PEEK steht für Polyetheretherketon und gehört zu den Hochleistungsthermoplasten. In der Kunststofftechnik wird PEEK eingesetzt, wenn Bauteile dauerhaft hohe Temperaturen, mechanische Belastung und aggressive Medien aushalten müssen. Typisch sind hohe Festigkeit, sehr gute Chemikalienbeständigkeit und ein stabiles Eigenschaftsprofil über einen großen Temperaturbereich. Gleichzeitig ist PEEK deutlich anspruchsvoller und kostenintensiver als Standardkunststoffe, weshalb Materialwahl, Bauteildesign und Prozessfenster besonders sorgfältig abgestimmt werden.
Im Spritzguss erfordert PEEK hohe Schmelze- und Werkzeugtemperaturen, damit der Werkstoff vollständig aufschmilzt und die Kavität sauber ausformt. Als teilkristalliner Kunststoff reagiert PEEK stark auf Abkühlbedingungen, weil Kristallinität und Gefüge durch Werkzeugtemperatur und Kühlung beeinflusst werden. Das wirkt sich auf Maßhaltigkeit, Verzug und mechanische Eigenschaften aus. Eine stabile Temperaturführung im Werkzeug und eine gleichmäßige Wanddicke helfen, lokale Unterschiede in der Erstarrung zu vermeiden.
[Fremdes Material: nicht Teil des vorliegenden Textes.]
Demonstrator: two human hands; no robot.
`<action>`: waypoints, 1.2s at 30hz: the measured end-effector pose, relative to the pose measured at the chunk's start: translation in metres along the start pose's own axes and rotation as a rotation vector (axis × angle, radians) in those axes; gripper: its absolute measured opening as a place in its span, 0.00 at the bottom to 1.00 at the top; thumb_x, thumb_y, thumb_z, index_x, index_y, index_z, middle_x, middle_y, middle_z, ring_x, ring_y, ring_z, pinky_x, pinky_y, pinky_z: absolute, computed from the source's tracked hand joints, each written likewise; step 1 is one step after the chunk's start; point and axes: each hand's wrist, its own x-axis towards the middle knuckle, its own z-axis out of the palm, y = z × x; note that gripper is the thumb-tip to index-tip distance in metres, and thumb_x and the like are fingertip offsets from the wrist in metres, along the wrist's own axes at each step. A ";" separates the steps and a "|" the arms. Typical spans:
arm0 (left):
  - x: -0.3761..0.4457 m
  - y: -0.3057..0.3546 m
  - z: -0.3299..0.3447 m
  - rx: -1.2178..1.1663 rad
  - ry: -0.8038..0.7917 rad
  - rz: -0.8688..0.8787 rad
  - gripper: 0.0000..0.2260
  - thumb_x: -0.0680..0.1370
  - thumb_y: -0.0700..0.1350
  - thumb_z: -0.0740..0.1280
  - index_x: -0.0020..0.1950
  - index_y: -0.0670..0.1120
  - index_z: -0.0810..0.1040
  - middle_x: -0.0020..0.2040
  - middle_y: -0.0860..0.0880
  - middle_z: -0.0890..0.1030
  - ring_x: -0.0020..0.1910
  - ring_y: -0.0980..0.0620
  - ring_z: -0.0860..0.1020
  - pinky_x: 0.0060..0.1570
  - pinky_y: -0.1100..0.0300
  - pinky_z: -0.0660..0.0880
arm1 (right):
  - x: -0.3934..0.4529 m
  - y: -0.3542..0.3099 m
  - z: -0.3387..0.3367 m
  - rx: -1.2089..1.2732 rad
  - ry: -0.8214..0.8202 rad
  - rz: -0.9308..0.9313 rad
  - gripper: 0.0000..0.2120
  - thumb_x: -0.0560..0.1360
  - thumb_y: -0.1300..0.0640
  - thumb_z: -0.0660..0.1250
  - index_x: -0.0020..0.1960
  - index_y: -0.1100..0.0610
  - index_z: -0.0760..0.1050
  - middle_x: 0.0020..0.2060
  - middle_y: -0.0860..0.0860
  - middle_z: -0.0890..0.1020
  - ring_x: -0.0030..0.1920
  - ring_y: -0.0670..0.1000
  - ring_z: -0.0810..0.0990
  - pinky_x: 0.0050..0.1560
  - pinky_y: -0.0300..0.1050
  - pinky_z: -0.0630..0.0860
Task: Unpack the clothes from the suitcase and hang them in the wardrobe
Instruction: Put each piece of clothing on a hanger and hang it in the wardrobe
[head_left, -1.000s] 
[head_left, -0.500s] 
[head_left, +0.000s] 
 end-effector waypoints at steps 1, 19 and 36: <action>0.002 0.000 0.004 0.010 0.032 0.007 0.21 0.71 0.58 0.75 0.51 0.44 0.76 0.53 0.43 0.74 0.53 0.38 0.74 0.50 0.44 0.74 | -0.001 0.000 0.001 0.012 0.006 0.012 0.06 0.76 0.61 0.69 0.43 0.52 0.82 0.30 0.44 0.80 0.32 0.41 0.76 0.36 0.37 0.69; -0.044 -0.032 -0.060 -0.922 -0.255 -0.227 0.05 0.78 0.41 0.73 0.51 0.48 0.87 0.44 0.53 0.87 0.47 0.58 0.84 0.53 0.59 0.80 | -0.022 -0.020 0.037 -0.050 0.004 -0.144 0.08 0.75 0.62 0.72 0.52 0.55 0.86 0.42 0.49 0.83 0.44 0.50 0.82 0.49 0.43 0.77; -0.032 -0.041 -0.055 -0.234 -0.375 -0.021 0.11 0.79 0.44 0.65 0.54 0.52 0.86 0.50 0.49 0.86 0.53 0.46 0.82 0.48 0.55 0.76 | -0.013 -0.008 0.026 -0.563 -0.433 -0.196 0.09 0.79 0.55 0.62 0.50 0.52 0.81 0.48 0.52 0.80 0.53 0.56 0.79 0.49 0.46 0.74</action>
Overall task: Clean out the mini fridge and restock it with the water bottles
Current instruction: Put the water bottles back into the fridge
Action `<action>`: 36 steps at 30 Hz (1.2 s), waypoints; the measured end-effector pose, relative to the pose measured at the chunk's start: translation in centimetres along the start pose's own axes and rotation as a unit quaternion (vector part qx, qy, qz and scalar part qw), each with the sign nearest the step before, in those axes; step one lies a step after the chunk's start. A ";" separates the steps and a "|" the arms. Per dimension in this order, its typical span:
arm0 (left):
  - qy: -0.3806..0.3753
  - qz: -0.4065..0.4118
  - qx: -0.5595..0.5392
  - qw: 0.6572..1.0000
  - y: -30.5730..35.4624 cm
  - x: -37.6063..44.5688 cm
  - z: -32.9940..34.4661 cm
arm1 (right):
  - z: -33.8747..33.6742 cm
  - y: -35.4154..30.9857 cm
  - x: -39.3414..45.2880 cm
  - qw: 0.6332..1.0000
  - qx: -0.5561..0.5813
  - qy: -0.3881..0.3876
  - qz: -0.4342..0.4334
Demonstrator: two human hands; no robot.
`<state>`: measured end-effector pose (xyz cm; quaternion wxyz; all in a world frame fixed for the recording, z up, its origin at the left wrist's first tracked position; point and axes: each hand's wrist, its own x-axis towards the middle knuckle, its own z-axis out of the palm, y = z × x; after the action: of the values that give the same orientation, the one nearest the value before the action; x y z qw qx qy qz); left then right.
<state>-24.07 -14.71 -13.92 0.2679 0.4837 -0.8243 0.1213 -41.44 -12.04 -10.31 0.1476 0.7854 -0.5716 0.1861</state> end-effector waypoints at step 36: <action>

Im Werkzeug- und Formenbau sind dafür geeignete Stähle, Oberflächen und eine präzise Temperierung zentral.
Typische Anwendungen sind Lager- und Gleitbauteile, Dichtkomponenten, strukturelle Teile in Maschinenbau und Medizintechnik sowie Bauteile für elektrische und elektronische Umgebungen, in denen Temperaturbeständigkeit und Reinheit wichtig sind. PEEK gibt es unverstärkt und in verstärkten Varianten, etwa mit Glas- oder Carbonfasern. Verstärkung erhöht Steifigkeit und reduziert Kriechen, kann aber die Anisotropie verstärken und zu höherem Verzug führen. Bei tribologischen Anwendungen werden außerdem Compounds mit Festschmierstoffen verwendet, um Reibung und Verschleiß gezielt zu beeinflussen.
Einflussfaktoren auf die Bauteilqualität sind Materialvariante, Geometrie und Prozessparameter. Wanddickenverlauf, Rippen und Domgeometrien beeinflussen Abkühlung, Zykluszeit und Verzug. Die Position des Anschnitts steuert Fließweg und Orientierung, was bei faserverstärktem PEEK die Eigenschaften in Fließrichtung verändert. Zu hohe Scherung kann die Schmelze thermisch belasten, während zu niedrige Temperaturen unvollständige Verschweißung und sichtbare Bindenähte begünstigen können. Auch Entlüftung ist wichtig, damit keine Verbrennungen oder Poren entstehen.
Typische Fehlerbilder sind Verzug durch ungleichmäßige Temperierung, Einfallstellen bei zu massiven Bereichen sowie unzureichende Verschweißung an Fließfronttreffen. Bei anspruchsvollen Funktionsteilen können Restspannungen später zu Maßdrift oder zu Rissen an Kerbstellen beitragen, wenn Montagekräfte und Temperaturwechsel zusammenwirken. In der Auslegung hilft es, Kerbwirkungen zu reduzieren, Übergänge weich zu gestalten und Passungen so zu planen, dass thermische Ausdehnung berücksichtigt ist. PEEK ist dann besonders stark, wenn Konstruktion, Werkzeug und Prozess so ausgelegt sind, dass das Material seine Hochleistungseigenschaften ohne unnötige Risiken ausspielen kann.